CUANDO LA FELICIDAD NO SE COMPRA
Durante años hemos buscado la felicidad en el tener. Después nos dijeron que estaba en el ser. Y mientras saltábamos de una fórmula a otra, algo esencial quedaba en segundo plano. Todos los estudios serios coinciden en lo mismo. La felicidad se sostiene en el amor. Y aun así seguimos tratándolo como un complemento y no como el centro.

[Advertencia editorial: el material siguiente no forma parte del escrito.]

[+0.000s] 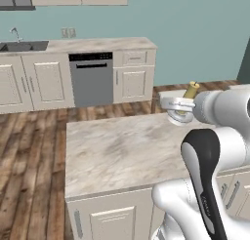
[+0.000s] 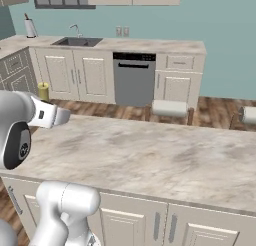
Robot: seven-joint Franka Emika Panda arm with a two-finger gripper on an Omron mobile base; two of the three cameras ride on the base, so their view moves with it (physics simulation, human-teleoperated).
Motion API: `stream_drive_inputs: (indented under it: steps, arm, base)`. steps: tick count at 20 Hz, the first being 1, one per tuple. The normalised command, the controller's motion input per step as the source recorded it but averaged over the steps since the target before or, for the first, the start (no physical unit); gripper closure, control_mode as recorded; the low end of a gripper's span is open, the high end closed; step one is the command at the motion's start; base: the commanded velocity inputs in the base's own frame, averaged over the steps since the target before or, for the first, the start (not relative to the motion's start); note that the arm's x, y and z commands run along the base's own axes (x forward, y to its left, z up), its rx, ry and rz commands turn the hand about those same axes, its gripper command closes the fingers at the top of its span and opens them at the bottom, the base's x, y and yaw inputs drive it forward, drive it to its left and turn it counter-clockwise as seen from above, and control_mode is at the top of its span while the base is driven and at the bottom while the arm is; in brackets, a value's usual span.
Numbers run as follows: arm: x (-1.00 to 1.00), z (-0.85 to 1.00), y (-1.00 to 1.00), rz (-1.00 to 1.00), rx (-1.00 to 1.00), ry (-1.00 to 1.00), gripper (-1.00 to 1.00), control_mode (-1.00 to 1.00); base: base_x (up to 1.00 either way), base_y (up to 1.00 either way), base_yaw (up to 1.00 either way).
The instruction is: Get the candle and the beer from the cabinet and move them to the dining counter.
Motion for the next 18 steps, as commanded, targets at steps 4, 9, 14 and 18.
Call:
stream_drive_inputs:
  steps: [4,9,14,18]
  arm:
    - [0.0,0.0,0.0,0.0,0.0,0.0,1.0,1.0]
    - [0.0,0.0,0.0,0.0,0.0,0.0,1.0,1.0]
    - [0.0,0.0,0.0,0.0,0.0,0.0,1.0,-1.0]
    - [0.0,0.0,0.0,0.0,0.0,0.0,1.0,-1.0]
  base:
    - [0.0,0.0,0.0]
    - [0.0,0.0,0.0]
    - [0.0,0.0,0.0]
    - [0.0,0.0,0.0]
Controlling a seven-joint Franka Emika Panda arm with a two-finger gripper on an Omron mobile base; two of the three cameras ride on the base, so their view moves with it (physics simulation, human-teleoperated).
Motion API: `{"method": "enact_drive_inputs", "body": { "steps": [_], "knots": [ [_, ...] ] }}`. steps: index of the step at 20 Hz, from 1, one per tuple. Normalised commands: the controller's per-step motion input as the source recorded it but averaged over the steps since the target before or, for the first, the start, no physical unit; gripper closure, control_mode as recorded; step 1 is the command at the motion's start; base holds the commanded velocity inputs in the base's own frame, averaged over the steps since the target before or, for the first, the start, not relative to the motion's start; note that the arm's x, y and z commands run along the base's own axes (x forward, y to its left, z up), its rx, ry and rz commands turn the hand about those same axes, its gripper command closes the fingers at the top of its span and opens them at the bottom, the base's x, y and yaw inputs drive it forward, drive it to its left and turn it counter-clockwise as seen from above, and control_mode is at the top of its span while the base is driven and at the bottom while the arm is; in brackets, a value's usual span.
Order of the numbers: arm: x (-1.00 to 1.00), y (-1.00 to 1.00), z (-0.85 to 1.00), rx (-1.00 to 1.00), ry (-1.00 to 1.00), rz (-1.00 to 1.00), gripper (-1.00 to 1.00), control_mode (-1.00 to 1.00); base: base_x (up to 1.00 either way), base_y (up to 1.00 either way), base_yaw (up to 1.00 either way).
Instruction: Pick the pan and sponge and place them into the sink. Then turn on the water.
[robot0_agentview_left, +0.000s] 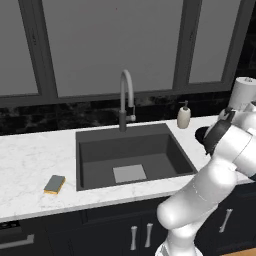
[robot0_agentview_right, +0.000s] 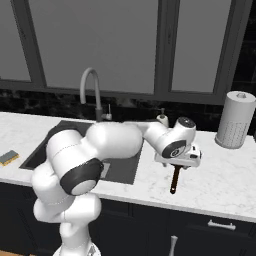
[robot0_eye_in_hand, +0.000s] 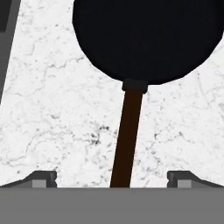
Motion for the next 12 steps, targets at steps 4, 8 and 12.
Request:
{"method": "enact_drive_inputs", "body": {
  "steps": [4, 8, 12],
  "knots": [
    [0.14, -0.23, -0.21, 0.03, 0.0, 0.0, -1.0, -1.0, 0.0, 0.0, 0.0],
    [0.19, -0.13, -0.24, 0.02, 0.0, 0.0, -1.0, -1.0, 0.0, 0.0, 0.0],
    [0.23, 0.0, -0.34, 0.0, -0.02, 0.0, -1.0, -1.0, 0.0, 0.0, 0.0]
  ]
}}
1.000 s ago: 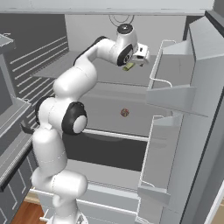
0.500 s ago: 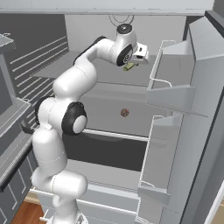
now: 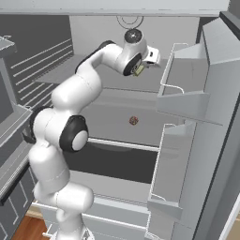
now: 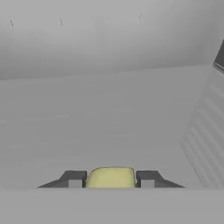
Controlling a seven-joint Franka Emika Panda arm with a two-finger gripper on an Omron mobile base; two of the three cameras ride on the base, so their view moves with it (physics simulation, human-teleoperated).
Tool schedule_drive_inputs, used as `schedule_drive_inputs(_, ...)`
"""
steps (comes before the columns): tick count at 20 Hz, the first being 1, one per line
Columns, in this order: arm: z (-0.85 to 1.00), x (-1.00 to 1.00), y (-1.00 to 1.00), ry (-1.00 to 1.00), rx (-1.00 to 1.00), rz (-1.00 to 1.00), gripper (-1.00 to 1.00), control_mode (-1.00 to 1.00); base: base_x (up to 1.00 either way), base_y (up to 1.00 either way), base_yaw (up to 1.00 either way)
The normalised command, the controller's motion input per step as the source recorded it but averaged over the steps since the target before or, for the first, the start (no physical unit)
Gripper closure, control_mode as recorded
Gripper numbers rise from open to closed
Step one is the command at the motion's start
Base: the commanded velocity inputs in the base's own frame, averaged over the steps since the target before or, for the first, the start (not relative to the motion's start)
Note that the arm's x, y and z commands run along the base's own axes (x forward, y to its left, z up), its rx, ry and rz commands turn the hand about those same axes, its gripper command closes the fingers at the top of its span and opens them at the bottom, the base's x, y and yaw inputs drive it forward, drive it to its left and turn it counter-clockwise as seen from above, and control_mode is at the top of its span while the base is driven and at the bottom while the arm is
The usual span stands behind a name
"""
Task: Pick the egg and butter from the fridge and place them by the bowl for mixing.
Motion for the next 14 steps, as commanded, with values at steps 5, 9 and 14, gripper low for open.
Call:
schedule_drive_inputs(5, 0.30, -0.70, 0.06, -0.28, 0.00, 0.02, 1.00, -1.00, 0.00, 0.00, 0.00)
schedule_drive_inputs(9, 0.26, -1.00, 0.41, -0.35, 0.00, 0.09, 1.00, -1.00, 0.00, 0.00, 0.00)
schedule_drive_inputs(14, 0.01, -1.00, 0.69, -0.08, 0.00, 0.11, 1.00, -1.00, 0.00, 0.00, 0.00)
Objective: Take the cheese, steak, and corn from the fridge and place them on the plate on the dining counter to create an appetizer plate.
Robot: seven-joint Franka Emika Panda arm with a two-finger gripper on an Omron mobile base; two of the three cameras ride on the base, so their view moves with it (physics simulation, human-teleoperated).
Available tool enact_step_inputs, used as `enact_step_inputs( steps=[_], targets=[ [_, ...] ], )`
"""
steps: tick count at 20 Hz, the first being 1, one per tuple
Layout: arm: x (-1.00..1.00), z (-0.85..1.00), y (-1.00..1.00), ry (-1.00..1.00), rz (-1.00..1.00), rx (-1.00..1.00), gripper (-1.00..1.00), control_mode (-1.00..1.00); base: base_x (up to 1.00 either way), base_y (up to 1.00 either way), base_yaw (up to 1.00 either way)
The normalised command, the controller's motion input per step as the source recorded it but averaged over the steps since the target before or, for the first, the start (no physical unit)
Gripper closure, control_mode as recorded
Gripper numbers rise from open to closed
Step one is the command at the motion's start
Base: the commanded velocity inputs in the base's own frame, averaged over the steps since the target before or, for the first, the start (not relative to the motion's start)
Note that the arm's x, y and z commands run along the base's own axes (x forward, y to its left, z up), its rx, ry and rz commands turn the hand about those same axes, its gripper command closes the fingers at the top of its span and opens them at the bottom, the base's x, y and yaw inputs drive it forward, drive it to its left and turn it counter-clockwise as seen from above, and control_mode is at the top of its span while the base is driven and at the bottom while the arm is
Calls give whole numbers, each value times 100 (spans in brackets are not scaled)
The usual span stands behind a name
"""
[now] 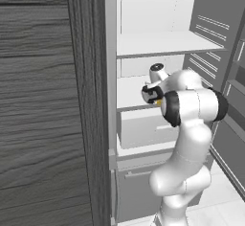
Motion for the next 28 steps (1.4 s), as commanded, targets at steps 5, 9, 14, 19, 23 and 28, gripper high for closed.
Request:
enact_step_inputs(
  steps=[5,9,14,19,23,28],
  targets=[
    [-100,12,-4,-10,6,0,100,-100,0,0,0],
    [-100,54,-5,-10,9,0,100,-100,0,0,0],
    [-100,72,-16,-5,16,0,100,-100,0,0,0],
    [-100,87,-3,0,12,-2,100,-100,0,0,0],
    [-100,84,1,4,11,-5,100,-100,0,0,0],
    [-99,65,7,3,15,-9,100,-100,0,0,0]
  ],
)
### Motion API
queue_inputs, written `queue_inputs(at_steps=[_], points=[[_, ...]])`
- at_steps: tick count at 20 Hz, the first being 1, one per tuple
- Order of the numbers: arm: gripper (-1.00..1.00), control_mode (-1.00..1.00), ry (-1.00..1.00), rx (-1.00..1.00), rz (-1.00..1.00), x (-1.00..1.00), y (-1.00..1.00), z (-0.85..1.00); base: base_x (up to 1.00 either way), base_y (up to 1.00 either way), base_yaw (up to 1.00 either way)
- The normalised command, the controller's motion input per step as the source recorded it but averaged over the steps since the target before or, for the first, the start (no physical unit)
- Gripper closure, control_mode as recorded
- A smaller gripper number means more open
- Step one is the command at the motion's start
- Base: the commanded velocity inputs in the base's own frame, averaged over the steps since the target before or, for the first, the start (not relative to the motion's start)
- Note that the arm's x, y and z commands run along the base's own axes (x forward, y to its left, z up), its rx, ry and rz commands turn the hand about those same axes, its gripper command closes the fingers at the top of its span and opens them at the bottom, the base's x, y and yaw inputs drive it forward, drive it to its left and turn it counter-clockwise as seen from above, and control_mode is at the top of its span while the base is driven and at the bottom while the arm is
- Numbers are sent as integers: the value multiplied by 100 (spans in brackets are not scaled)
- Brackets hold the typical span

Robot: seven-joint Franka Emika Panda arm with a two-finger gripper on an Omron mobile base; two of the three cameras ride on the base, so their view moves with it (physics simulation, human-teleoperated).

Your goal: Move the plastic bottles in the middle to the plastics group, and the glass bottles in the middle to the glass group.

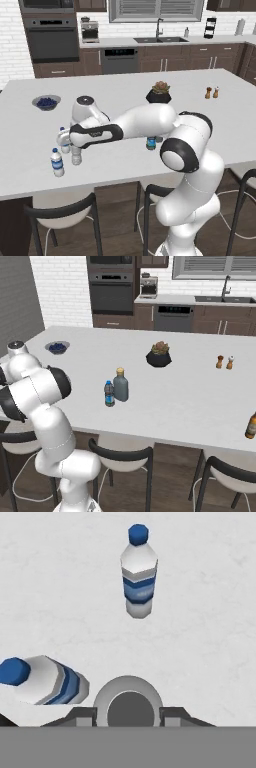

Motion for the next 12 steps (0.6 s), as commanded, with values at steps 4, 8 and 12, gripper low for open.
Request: queue_inputs(at_steps=[4,8,12], points=[[100,-100,0,0,0,0,0,-13,0,0,0],[100,-100,0,0,0,0,0,-34,0,0,0],[100,-100,0,0,0,0,0,-16,0,0,0]])
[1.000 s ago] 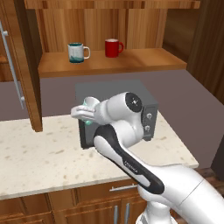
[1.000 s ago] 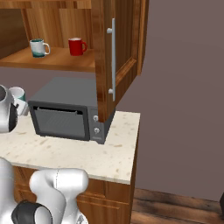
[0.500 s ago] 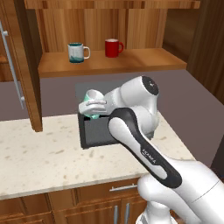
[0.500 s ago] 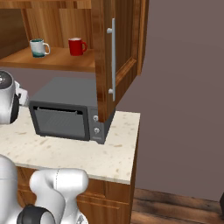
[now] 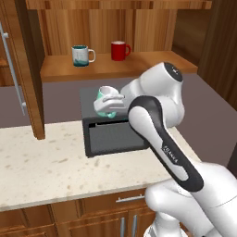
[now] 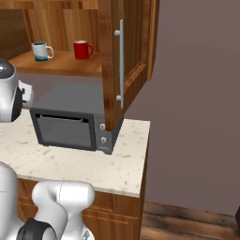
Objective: Pick the mug on the counter and place it in the cabinet with the handle facing the right, like the mugs already inside.
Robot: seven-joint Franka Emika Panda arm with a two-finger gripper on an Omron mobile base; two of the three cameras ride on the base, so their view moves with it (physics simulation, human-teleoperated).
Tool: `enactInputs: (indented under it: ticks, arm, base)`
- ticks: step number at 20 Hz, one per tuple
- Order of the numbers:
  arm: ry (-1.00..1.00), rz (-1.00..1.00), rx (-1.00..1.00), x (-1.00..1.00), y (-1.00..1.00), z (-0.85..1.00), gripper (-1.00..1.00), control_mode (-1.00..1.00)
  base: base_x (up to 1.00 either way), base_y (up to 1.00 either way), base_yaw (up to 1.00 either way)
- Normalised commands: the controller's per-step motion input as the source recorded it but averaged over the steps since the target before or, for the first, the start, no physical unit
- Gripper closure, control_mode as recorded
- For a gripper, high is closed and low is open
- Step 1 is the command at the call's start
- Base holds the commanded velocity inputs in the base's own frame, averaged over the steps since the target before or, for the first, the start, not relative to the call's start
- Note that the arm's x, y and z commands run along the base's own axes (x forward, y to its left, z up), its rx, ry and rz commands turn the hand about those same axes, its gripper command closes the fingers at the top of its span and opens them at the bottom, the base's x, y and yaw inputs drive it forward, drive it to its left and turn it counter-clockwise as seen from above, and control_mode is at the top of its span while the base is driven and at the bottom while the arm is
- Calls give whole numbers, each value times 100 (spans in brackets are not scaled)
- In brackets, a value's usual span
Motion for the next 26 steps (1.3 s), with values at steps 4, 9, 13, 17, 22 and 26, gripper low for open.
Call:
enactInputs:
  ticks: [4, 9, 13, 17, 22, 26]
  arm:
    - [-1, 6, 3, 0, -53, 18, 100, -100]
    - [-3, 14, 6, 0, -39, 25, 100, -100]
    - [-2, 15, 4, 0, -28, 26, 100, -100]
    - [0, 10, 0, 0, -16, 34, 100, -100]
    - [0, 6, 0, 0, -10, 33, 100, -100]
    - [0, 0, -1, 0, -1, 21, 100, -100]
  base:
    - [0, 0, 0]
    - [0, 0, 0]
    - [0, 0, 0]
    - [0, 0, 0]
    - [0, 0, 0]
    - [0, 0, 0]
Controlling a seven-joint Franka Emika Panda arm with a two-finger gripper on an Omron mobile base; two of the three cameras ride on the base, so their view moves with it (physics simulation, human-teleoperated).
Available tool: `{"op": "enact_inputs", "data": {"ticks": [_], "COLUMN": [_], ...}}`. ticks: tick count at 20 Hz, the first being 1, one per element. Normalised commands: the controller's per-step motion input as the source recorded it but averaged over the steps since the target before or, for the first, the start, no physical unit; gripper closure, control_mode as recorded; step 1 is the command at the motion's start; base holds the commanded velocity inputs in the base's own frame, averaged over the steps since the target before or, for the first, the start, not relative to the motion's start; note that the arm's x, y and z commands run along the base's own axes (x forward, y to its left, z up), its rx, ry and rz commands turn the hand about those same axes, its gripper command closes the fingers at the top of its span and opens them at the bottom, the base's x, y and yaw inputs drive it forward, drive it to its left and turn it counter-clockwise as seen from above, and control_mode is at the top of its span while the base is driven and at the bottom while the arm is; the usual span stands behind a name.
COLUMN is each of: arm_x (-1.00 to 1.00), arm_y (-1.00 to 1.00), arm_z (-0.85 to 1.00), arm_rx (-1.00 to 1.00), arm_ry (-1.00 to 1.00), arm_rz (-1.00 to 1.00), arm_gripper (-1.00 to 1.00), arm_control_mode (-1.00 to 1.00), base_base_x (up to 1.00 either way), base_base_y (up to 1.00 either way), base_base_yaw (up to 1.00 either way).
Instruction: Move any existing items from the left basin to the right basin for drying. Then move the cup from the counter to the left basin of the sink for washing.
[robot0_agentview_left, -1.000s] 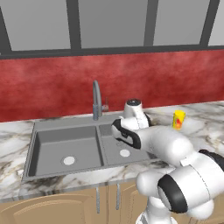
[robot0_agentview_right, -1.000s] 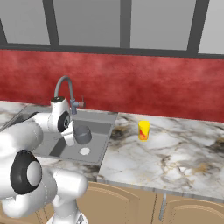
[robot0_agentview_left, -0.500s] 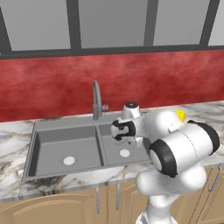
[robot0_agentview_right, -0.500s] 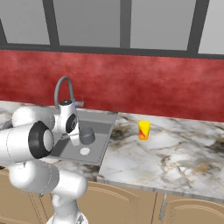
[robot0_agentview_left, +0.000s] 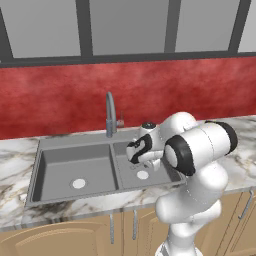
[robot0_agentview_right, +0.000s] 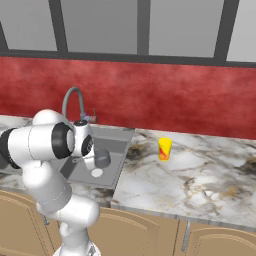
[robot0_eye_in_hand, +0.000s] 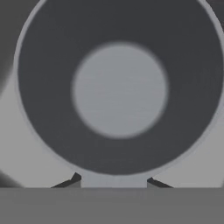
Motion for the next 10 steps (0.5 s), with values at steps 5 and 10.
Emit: {"op": "enact_inputs", "data": {"ticks": [5, 10], "arm_x": [0.25, 0.28], "arm_y": [0.0, 0.0], "arm_z": [-0.27, -0.22], "arm_rx": [0.03, 0.0], "arm_ry": [0.02, 0.02], "arm_rz": [0.0, 0.0], "arm_gripper": [1.0, 1.0], "arm_control_mode": [-1.0, -1.0], "base_base_x": [0.0, 0.0], "base_base_y": [0.0, 0.0], "base_base_yaw": [0.0, 0.0]}}
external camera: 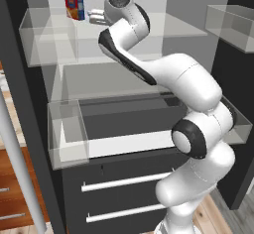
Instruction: Pick the cheese from the fridge and the cheese grater from the cabinet and place them next to the salad bowl.
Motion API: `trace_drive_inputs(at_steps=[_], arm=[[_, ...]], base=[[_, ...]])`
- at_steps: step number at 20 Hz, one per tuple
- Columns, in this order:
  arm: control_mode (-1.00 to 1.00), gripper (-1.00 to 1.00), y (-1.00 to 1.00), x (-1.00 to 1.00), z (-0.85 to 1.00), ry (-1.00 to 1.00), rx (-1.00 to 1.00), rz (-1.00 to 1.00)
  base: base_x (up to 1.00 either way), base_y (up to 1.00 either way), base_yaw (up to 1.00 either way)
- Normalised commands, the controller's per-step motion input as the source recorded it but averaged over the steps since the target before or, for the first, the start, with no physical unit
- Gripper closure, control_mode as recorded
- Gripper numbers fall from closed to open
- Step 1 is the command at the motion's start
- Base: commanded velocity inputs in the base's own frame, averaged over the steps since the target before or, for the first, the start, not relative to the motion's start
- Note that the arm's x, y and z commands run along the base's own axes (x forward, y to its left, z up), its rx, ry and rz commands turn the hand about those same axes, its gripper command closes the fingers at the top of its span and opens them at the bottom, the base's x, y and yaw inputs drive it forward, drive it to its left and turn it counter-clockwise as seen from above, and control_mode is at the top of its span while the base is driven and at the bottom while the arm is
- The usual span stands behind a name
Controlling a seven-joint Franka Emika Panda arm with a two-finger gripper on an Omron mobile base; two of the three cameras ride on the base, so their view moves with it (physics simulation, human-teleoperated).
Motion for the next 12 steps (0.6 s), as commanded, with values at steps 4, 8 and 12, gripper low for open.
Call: trace_drive_inputs(at_steps=[4, 8, 12], arm=[[-1.00, 1.00, -0.54, -0.82, 0.00, 0.00, 0.10, 0.00], [-1.00, 1.00, -0.41, -0.98, 0.07, 0.05, 0.09, 0.00], [-1.00, 1.00, -0.25, -1.00, 0.10, 0.06, 0.06, 0.00]], base=[[0.00, 0.00, 0.00], [0.00, 0.00, 0.00], [0.00, 0.00, 0.00]])
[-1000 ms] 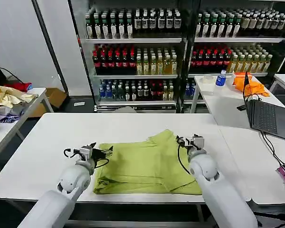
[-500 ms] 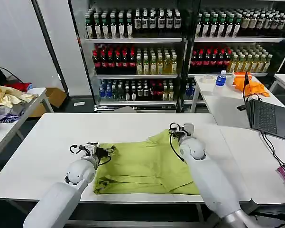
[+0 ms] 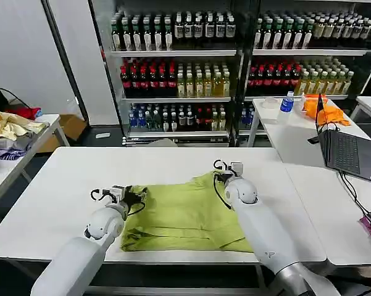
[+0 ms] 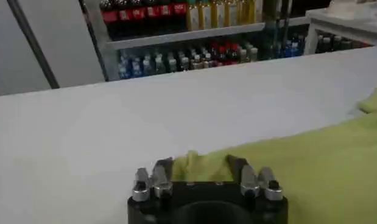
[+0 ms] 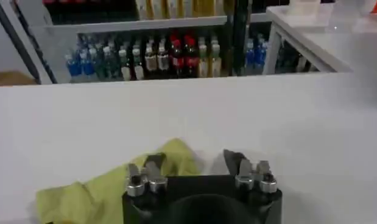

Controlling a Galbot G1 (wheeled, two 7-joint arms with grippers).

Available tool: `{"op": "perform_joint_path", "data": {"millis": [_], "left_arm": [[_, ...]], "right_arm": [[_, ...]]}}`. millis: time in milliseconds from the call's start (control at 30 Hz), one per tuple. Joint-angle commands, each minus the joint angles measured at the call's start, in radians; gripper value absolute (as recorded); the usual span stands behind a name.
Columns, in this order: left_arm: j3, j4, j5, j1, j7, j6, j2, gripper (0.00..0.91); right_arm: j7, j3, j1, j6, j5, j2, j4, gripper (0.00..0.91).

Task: Fold and organize the clothes.

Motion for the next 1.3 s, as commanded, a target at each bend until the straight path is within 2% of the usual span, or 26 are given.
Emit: {"op": "perform_joint_path", "data": {"millis": [33,600,1100,1300], "left_arm": [[-0.005,-0.001,-0.022,0.023,0.011,0.002,0.003,0.020],[-0.039,-0.138,-0.030,0.065,0.037,0.002,0.023,0.020],[-0.098,-0.319,-0.087,0.151,0.042,0.003,0.114,0.020],[-0.118,-0.366,-0.092,0.201,0.051,0.003,0.141,0.020]], "right_arm": [[-0.011,-0.006,-0.007,-0.003,0.006,0.016,-0.018,0.000],[-0.027,0.019,-0.033,0.027,-0.019,-0.011,0.134,0.000],[-0.024,0.077,-0.241,-0.003,-0.001,-0.165,0.569,0.000],[-0.016,0.112,-0.326,-0.003,0.005,-0.214,0.687,0.000]]}}
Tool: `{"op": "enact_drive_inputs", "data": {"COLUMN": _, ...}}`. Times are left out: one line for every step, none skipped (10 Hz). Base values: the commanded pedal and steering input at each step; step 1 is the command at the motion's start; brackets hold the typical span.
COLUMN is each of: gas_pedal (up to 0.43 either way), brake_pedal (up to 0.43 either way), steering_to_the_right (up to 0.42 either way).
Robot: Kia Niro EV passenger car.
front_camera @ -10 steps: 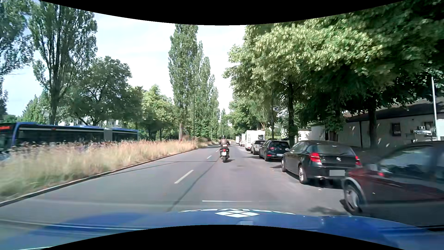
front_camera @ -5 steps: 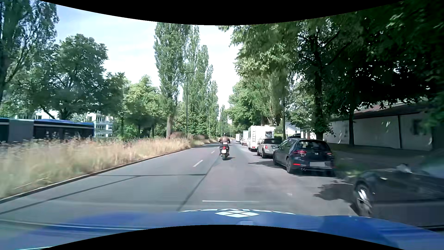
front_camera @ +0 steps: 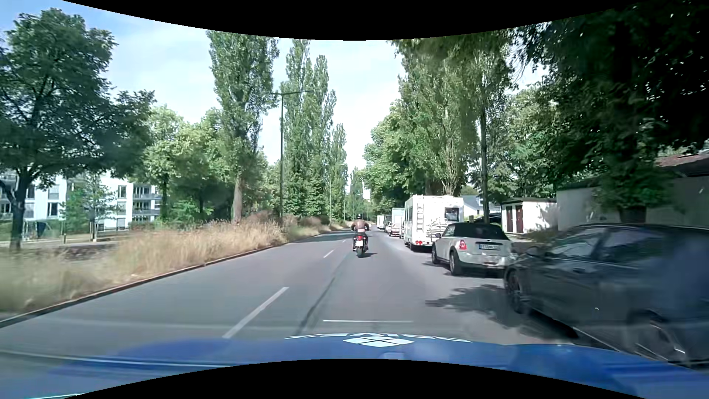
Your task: Follow the waypoints while adhering to traffic rules and regulations
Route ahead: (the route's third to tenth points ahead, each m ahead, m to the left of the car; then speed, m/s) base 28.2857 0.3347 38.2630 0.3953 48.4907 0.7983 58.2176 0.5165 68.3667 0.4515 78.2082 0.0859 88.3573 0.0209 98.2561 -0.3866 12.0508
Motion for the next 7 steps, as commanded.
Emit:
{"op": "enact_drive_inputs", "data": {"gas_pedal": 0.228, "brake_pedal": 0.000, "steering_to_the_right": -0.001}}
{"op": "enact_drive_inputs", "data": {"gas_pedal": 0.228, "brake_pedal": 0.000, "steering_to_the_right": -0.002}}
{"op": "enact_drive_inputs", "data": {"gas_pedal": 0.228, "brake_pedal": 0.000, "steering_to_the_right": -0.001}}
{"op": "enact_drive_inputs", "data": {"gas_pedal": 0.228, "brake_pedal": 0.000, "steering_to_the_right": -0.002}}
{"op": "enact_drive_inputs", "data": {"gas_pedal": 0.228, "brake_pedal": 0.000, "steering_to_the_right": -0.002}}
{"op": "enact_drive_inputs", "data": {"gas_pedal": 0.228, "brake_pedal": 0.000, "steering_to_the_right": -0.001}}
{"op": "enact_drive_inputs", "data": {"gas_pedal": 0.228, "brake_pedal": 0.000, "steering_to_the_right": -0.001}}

Ser y tener importan, claro. Construyen identidad y seguridad. Pero no bastan. Puedes ser mucho y tener de todo y aun así sentir un vacío difícil de nombrar. Porque lo que de verdad nos expande es sentirnos queridos. No admirados ni reconocidos sino queridos de verdad. Desde ahí nos atrevemos. A cambiar. A arriesgar. A mostrarnos sin armadura. A intentar cosas que nunca haríamos si nos sintiéramos solos.
Sentirse querido crea suelo firme. Da permiso interno para fallar y volver a empezar. Reduce el miedo al juicio. Nos recuerda que no todo depende de acertar. El amor bien entendido no nos hace frágiles. Nos hace valientes.
Y querer es algo igual de profundo. No es idealizar ni moldear al otro. Es abrazar las diferencias. Aceptar las luces y también las zonas incómodas. Entender que lo que nos hace únicos no siempre es lo más fácil de amar pero sí lo más real.
Quizá por eso el amor decide más de nuestra vida de lo que estamos dispuestos a admitir. Porque cuando hay amor el ser se ordena y el tener deja de mandar. Y ahí aparece algo que se parece mucho a la felicidad.